Ainsi le New York Times revient sur les principales lignes de cet accord, notamment le déploiement de soldats mexicains en priorité sur la frontière sud des américains. Cet engagement avait été pris lors d’une rencontre secrète entre la secrétaire à la Sécurité intérieure de l’époque, Kristjen Nielsen, et son homologue mexicain, en mars dernier. En outre, l’annonce principale était celle selon laquelle les demandeurs d’asiles resteront au Mexique pendant que leur dossier est examiné, soit le simple prolongement d’un programme accepté par les Mexicains fin décembre. Preuve qu’il n’est pas prêt à tout accepter, le gouvernement d’Andres Manuel Lopez Obrador a refusé de faire partie du traité de "pays tiers sûr", qui permet aux États-Unis de refuser un demandeur d’asile s’il n’a pas demandé asile au Mexique en premier.
De l’avis des sceptiques donc, difficile de savoir si les Mexicains ont consenti davantage qu’auparavant lors de cet accord, ou si Donald Trump a souhaité sortir officiellement par le haut d’une situation qui lui a valu nombre de critiques. Lorsqu’il a annoncé à la surprise générale la volonté d’imposer 5 % - puis 25 % - de tarifs douaniers sur le pays, le Président américain s’est attiré les foudres des patrons et dirigeants du monde entier pour avoir ouvert un nouveau front dans la guerre commerciale. Ces derniers ont d’ailleurs blâmé l’impact des tensions commerciales sur la croissance lors de la réunion du G20 au Japon le week-end dernier, même s’ils ont accepté de ne pas mentionner expressément les tarifs douaniers.
Au final, ce coup d’esbroufe du locataire de la Maison Blanche n’apparaît, ni plus ni moins, qu’un calcul politique pour satisfaire sa base électorale en vue des élections de 2020. Après avoir échoué à faire construire un véritable mur à la frontière avec le Mexique comme il s’y était engagé lors de la campagne, Donald Trump veut démontrer qu’il agit avec force pour réduire l’afflux d’immigrés venant de la frontière mexicaine. Mais l’accord actuel ne semble être qu’un maigre pansement, et le ministre des Affaires étrangères mexicain a lui-même reconnu qu’il avait pour but d’acheter du temps pour résoudre la question migratoire.

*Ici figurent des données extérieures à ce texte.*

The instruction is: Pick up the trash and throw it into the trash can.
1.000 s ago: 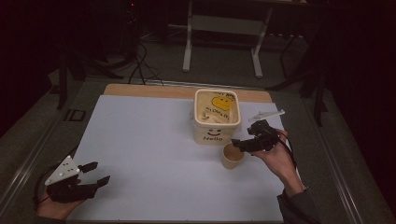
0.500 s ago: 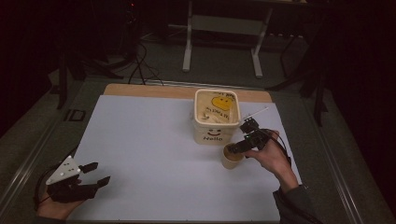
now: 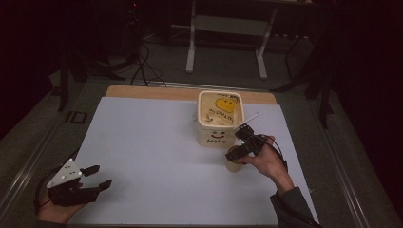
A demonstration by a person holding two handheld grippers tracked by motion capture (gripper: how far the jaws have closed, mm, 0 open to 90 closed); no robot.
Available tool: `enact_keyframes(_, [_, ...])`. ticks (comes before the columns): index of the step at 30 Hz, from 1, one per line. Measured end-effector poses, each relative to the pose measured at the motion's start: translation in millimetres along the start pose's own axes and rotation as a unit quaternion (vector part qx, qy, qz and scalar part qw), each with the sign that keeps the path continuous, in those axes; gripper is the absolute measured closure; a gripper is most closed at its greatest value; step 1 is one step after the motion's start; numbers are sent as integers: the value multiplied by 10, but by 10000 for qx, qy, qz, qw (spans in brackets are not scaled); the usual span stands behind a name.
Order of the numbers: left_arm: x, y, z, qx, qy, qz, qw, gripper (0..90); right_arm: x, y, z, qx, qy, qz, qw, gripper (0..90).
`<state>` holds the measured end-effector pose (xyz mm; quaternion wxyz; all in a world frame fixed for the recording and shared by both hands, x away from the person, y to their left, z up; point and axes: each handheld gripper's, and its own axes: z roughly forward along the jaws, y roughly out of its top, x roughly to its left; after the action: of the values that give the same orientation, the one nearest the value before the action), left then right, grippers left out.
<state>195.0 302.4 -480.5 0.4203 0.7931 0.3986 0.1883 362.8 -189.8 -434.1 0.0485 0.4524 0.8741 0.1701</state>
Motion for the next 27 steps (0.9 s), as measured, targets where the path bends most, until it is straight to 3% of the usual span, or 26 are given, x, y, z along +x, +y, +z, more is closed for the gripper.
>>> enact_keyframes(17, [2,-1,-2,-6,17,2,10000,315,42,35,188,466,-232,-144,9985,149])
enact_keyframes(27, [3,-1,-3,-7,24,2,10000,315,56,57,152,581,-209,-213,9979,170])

Donald Trump a semble-t-il aussi été convaincu d’infléchir sa position en raison de la panique créée dans le monde des affaires, mais aussi sur les marchés, deux facteurs également clés pour sa réélection. Mais la menace reste présente, et le président pourrait à nouveau sévir pour des raisons purement politiques. Et comme le résume un ancien consul mexicain aux États-Unis, dans le Wall Street Journal : "Ces 16 mois vont être très longs".